Apolo bajó la mirada avergonzado.
-No voy a enviarte a ningún lado, solo vine a darte mi ayuda y pedirte un favor.- dijo la diosa.
-¿Qué necesita un dios de un mortal?- dijo gracioso Apolo.
Un trueno iluminó el cielo.
-Los dioses egipcios se enfurecen con mi divina intervención.- susurró Atenea.- Seré breve. Esparta asediara mi ciudad amada, Atenas y ¡No puedo permitir tal atrocidad! Ares jugará sucio, pero yo seré más sabia.- los ojos de la diosa brillaron emocionados.- Tú dirigirás mi ejercito.-
Apolo dudaba. Estaba atónito y nada encajaba. Un dios lo envía al desierto, luego la diosa de la sabiduría le pide dirigir el ejército. Era tentador, el odio que le tenía a Ares era excusa suficiente.
-No creo que sea prudente, mi señora. Esparta es mi ciudad natal.- respondió el joven.
La diosa rió, pero en su interior estaba enfureciéndose.
-Tu ciudad natal, claro, claro…- susurró la diosa para sí misma.

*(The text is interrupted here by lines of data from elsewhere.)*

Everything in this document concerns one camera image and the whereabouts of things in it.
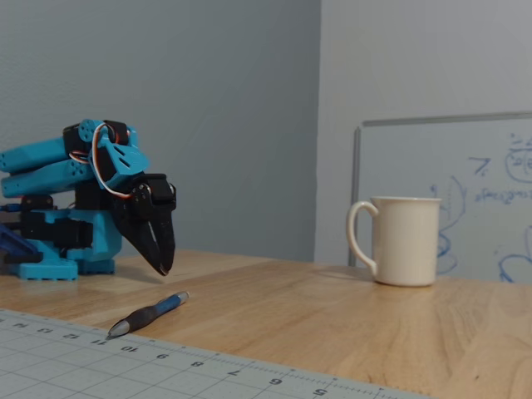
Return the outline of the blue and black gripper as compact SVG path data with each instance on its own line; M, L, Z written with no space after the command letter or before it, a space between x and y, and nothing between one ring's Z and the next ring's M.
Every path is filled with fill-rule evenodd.
M97 146L101 197L121 235L148 264L165 276L173 266L175 236L172 212L175 187L165 174L148 174L150 165L140 150L105 140Z

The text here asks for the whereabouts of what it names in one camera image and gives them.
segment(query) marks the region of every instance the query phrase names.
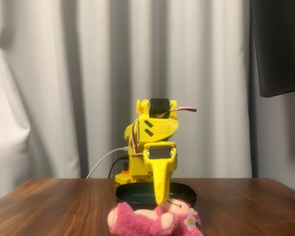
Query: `black tray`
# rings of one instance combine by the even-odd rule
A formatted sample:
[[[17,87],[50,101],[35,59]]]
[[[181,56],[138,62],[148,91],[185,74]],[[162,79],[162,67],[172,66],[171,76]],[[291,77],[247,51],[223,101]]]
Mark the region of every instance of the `black tray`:
[[[181,199],[194,207],[197,201],[195,191],[183,183],[170,183],[170,198]],[[153,182],[127,183],[116,188],[117,203],[127,202],[133,210],[154,209],[155,201]]]

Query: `white curtain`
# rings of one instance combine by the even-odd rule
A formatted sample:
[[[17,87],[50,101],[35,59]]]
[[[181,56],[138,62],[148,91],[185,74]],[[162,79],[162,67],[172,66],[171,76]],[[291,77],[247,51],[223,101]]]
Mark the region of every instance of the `white curtain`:
[[[175,177],[251,177],[249,12],[246,0],[0,0],[0,197],[33,177],[85,177],[126,145],[137,98],[198,108],[178,113]]]

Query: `black cable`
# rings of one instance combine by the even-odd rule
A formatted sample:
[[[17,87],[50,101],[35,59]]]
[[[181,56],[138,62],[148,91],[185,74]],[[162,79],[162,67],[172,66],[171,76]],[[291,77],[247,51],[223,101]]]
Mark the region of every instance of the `black cable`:
[[[120,160],[129,160],[129,156],[128,155],[125,155],[125,156],[122,156],[122,157],[118,158],[116,161],[114,161],[114,163],[112,164],[112,167],[110,168],[110,171],[109,171],[109,174],[108,174],[108,178],[110,178],[110,174],[112,173],[112,170],[113,170],[114,165],[118,161],[120,161]]]

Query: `black monitor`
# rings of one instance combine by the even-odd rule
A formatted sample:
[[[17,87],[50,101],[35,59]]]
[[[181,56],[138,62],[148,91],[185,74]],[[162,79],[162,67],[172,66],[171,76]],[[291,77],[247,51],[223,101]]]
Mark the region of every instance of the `black monitor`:
[[[251,0],[260,95],[295,91],[295,0]]]

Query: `plush toy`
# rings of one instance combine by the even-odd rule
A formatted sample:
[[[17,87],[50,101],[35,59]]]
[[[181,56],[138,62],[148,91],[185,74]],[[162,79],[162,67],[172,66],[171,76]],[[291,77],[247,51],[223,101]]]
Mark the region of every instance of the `plush toy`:
[[[116,236],[203,236],[198,213],[184,201],[169,199],[154,210],[136,210],[120,203],[108,215]]]

Luego, con agraciados movimientos, se acercó a Apolo para besarle la frente. Éste sintió que su cráneo se achicaba al tiempo que su cerebro crecía. Se tomó la cabeza entre las manos por si llegaba a estallarle.
-Te daré el mejor regalo de todos. La sabiduría.- le dijo sonriendo.
Finalmente la diosa desapareció con una suave brisa. Apolo miró al cielo.
-Gracias.- susurró.
Regresó a deambular entre las dunas, solo y confundido. ¿Por qué Atenea le había dicho eso? Él había sido criado en Esparta, de eso estaba seguro. Intentó recordar su infancia, pero no lo lograba. Todo era borroso y sin sentido. Apolo sentía que su cabeza le iba a estallar. Su visión se nubló y cayó a la arena.
Ahora Apolo se encontraba de pie en una muy pequeña casa de mármol gris. Las paredes estaban rajadas y descuidadas. En el medio de la sala, una mesa para cuatro pero solo había tres sillas. El mismo niño de la otra vez iba correteando de un lado para el otro, con la expresión del rostro preocupada. Una mujer de hermosa figura entró a la pequeña sala. Era de pelo rubio y ojos marrones. Delgada y menuda. Llevaba dos platos con escasa comida en sus manos. Los dejó en la mesa y llamó al niño.
-Ven, hijo mío, es hora de comer.-
El niño revoloteó alrededor de la madre. Parecía feliz ahora y se sentó. Devoró su comida en silencio.
-¿Dónde está papá?- preguntó el niño cuando se limpió los restos de los labios con su mano.
-No lo sé.- respondió la madre, con la voz quebrada.
Luego un guardia iba gritando entre las calles.
-¡Llegaron! Todos a los refugios. Repito, todos a los refugios.- ordenó.
El niño y la madre se miraron asustados. Incluso Apolo sintió miedo e intentó preguntar donde estaban pero la voz no le salía.
La visión se le nubló de nuevo. Cuando la recuperó lo primero que vio fue el rostro de una joven muchacha.
-Era hora.- dijo, suspirando agotada.- Sueño pesado, ¿eh?- luego rió.